▸ **TASK PROMPT**: Return only that part of the material below which starts with the line containing "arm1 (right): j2" and goes on through the line containing "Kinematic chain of", restated exactly.

########################################

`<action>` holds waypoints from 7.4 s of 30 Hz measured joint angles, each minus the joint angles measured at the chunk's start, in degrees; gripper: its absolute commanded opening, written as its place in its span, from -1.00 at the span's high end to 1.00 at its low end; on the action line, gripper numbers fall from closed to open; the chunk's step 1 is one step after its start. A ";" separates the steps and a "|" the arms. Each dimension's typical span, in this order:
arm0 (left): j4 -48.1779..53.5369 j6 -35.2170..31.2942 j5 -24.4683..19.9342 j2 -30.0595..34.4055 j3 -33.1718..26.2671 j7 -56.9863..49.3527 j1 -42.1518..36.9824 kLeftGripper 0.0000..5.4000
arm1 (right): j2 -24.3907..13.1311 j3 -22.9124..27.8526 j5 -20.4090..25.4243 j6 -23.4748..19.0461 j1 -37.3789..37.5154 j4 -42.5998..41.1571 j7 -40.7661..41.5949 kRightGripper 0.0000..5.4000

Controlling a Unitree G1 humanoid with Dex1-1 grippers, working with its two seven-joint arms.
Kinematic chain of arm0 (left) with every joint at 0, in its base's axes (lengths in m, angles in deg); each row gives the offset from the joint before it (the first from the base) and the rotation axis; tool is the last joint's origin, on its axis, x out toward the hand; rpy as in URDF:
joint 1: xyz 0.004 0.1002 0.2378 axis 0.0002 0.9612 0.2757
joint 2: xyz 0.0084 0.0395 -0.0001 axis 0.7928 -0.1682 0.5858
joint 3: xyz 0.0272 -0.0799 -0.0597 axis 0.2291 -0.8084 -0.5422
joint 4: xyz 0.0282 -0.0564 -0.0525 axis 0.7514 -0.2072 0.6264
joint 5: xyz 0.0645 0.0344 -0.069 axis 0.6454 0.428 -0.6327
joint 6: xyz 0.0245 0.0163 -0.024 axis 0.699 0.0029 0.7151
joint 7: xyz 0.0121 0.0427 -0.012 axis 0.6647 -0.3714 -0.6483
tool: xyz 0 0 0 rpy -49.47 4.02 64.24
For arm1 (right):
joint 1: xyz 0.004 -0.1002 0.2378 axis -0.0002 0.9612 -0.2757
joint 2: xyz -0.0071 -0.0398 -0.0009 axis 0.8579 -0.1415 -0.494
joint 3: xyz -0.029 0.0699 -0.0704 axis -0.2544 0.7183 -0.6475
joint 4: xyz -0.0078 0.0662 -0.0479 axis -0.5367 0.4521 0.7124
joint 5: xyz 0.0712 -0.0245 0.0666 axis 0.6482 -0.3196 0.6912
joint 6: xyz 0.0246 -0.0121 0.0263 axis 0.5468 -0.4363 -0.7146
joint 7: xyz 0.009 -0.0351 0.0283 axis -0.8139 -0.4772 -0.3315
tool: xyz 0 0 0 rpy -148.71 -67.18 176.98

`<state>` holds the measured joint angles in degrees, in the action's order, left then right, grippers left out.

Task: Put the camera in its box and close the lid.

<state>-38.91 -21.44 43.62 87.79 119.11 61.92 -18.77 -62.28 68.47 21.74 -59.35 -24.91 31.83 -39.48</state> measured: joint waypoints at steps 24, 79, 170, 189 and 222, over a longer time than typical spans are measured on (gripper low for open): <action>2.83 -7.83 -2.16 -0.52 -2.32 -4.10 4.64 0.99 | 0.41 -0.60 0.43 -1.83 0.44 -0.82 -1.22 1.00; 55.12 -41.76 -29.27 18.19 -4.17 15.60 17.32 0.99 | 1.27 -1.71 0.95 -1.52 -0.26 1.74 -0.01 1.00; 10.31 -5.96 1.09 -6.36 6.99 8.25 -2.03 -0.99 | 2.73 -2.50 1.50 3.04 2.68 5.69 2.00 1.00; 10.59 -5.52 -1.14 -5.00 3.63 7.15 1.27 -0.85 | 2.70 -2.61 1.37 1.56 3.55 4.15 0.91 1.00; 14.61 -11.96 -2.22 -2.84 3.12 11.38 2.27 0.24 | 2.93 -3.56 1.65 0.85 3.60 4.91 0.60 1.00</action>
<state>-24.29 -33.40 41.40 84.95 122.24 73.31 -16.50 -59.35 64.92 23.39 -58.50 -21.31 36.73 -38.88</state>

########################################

▸ **ANSWER BOX**:
arm1 (right): j2 -24.3907..13.1311 j3 -22.9124..27.8526 j5 -20.4090..25.4243 j6 -23.4748..19.0461 j1 -37.3789..37.5154 j4 -42.5998..41.1571 j7 -40.7661..41.5949 kRightGripper 0.0000..5.4000

Controlling a Unitree G1 humanoid with Dex1-1 grippers, working with its two seven-joint arms.
Kinematic chain of arm0 (left) with every joint at 0, in its base's axes (lengths in m, angles in deg); each row gives the offset from the joint before it (the first from the base) and the rotation axis; tool is the last joint's origin, on its axis, x out toward the hand; rpy as in URDF:

The answer has been fully stated.